P.S. I will send you a postcard.

Bill Heiser

Mayfair

Outside the window

With so much division in this country today, one thing that surely unifies multitudes of us now is the ongoing, agonizing heartbreak of separation from our loved ones in long-term care facilities.  We are devastated for those who have already lost their precious loved one to this horrible coronavirus. Yet, there is another killer at large stealing even more lives than the virus … isolation.

My mom resides in a wonderful nursing home in Montgomery County, with very excellent staff.  Even still with great care, nothing can compensate for the compassion, love, laughter, smiles and hugs from those of us who have been their lifeline, their heart, their reason to live. The bond that we have with our loved one is unbreakable. The love we share is the very beat of our hearts. Love makes the spirit soar, the soul alive and the mind vibrant. Love springs forth hope, and hope gives birth to perseverance in the darkest of nights while traveling the most excruciating journey of aging.

I used to visit Mom every night after work. Mom always lit up like a Christmas tree when she saw me coming. After we’d talk, laugh and hug, I’d tuck Mom into bed and she’d doze off with a peaceful smile on her face. Seeing that peaceful countenance let me know I could go home and rest easy. Since March 11, 2020, when the nursing home understandably needed to ban visitors, the emotional, psychological, and spiritual tornado began reeking its ugly havoc.  Relegated to a one-time-per-week window visit these last six months has felt like a prison sentence. Mom was a good sport in the beginning, but then I saw her dwindle over time. I do get to FaceTime Mom and call her on the phone when staff can help, but technology is hard for her to understand with cognitive impairment. I see her struggling and hear her cry, and I can’t help her. I do my best to encourage her, sing to her, hold up posters of love outside the window, but … I miss the light in her eyes. It’s just sheer torture.

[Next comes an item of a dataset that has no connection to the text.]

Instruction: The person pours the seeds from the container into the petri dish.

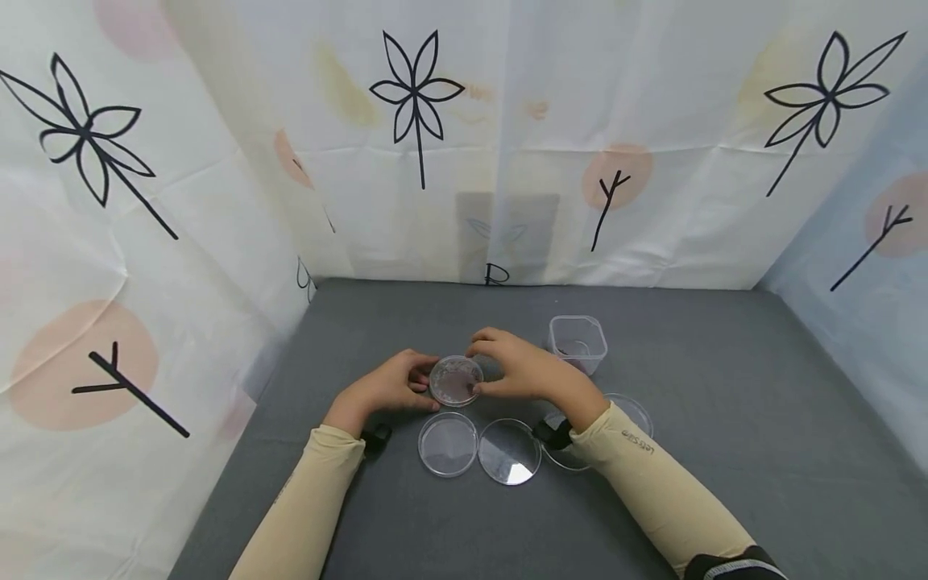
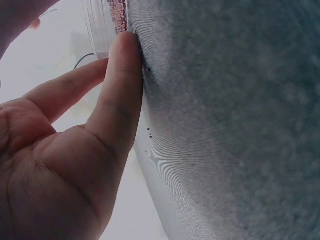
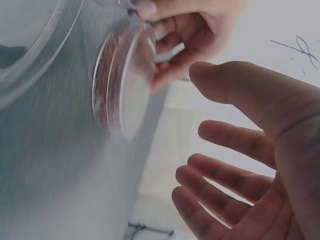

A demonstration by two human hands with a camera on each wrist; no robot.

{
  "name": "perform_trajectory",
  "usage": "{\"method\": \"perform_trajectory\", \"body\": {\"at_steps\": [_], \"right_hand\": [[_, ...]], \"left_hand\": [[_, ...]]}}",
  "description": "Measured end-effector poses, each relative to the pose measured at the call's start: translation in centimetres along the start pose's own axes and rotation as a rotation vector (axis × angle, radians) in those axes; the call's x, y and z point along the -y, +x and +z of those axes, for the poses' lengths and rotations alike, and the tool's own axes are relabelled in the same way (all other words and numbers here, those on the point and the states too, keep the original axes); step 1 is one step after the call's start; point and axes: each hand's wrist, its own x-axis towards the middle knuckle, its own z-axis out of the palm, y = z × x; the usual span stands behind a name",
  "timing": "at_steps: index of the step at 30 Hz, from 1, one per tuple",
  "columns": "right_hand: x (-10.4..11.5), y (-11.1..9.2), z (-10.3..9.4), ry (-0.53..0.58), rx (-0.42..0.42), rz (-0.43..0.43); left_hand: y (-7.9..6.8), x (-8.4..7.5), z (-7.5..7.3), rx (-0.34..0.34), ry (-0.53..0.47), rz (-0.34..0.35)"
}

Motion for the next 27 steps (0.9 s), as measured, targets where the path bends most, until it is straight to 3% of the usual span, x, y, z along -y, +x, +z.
{"method": "perform_trajectory", "body": {"at_steps": [6,13,21,27], "right_hand": [[-1.6,-4.2,-2.2,-0.029,-0.138,0.041],[-4.1,-8.4,-4.6,-0.055,-0.258,0.178],[-6.7,-11.4,-4.3,-0.039,-0.220,0.308],[-7.8,-12.4,-3.6,0.003,-0.202,0.317]], "left_hand": [[-0.2,-0.4,0.0,-0.033,0.023,-0.001],[-1.4,-1.1,-0.1,-0.060,0.101,-0.061],[-3.3,-1.6,0.2,-0.042,0.175,-0.010],[-4.6,-2.0,0.8,-0.019,0.183,0.016]]}}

There has to be a better way and there is. With the help of Mary Daniel, the woman who got a dishwasher job in a Florida nursing home so that she could see her husband, the state of Florida has passed the Essential Family Caregiver policy. This legislation was submitted in Pennsylvania on Aug. 24. Mary Daniel started the Facebook group Caregivers for Compromise — because isolation kills, too. We are desperate to hug our loved ones and hold their hands again. Our PA Caregivers for Compromise group will rally together on the PA Capitol steps Thursday, Sept. 17, at noon to fight for a safe, guided reunion with our loved ones. I hope that your readers will join us and bring signs of their loved ones in this fight for life.

What a stunning revelation it has been to learn that our own state Secretary of Health, Dr. Rachel Levine, took her own mom out of a personal care home. The virus killed so many, and now isolation is finishing the job.  What does our Secretary of Health have against our precious elderly? So I say to Secretary Levine, as angry and as inconsolably grieved we all are, when one day you are elderly, struggling, diminished and gasping for that final breath, I wish for you a better Secretary of Health than you have been to us.